OUr family situation will have us traveling mainly around school schedules for the next 18 years!   

Thanks!


----------



## grgs (May 25, 2007)

jfer1270 said:


> Trying to decide which SVN property to buy resale - and whether it should be platinum or not.   We are looking at Kierland or Vistana Villages - for at least 81,000 pts.   Do we buy a 1br platinum or a 2br gold for 81,000 - which has the best trade to other properties?
> 
> I've read the posts, but still not sure which would work out better?   Do we go for the lockout?
> 
> ...



I would only buy the 2 bd Gold if you're planning to use that location during that season and its price is significantly lower than the 1 bd Plat; otherwise, the m.f. on the 1 bd Plat will be much lower.

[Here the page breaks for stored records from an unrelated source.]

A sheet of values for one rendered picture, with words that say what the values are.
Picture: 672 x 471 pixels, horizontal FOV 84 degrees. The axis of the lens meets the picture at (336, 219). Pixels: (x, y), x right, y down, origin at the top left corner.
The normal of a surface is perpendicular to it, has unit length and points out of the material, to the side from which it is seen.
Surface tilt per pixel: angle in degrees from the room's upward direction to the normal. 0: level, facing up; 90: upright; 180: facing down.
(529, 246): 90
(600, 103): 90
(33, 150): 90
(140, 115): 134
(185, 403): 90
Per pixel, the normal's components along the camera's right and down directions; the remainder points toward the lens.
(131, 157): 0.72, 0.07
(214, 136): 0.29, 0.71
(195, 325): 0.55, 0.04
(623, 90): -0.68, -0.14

If the price of the 2 bd gold is significantly less, you could see how long it would take to make up the difference with the higher m.f.  For example, let's
say you can get a VV 2 bd Gold for $8000 or a Kierland 1 bd Plat for $12000.  The m.f./taxes on the VV may be around $1000; the 1 bd Plat perhaps $600, for a $400 difference per year.  In that case, the $4000 upfront price difference would be made up in 10 years.  After that, the VV unit is going to cost you $400/yr. more to own than the Kierland unit.  

Glorian


----------



## DavidnRobin (May 25, 2007)

jfer1270 said:


> Trying to decide which SVN property to buy resale - and whether it should be platinum or not.   We are looking at Kierland or Vistana Villages - for at least 81,000 pts.   Do we buy a 1br platinum or a 2br gold for 81,000 - which has the best trade to other properties?
> 
> I've read the posts, but still not sure which would work out better?   Do we go for the lockout?
> 
> ...




What location fits you best?  Would you be okay with the kids in a fully contained LO unit?  VV offers a 2Bd non-LO that has lower MFs than the LOs.  If you like the SVO/SVN system and Disneyland - a 2Bd VV non-LO would seem to be the best (not for Robin and me though).

Also, importantly - you cannot combine resale SOs - understand what that means and that will help guide you to what unit type, location and season works the best for you.

gl


----------



## Stefa (May 25, 2007)

jfer1270 said:


> Do we buy a 1br platinum or a 2br gold for 81,000 - which has the best trade to other properties?



StarOptions are StarOptions.  It doesn't matter where and what season you own when it's trading time.  If you are limited to school vacations, buy where you want to go as trading into high-demand weeks can be difficult.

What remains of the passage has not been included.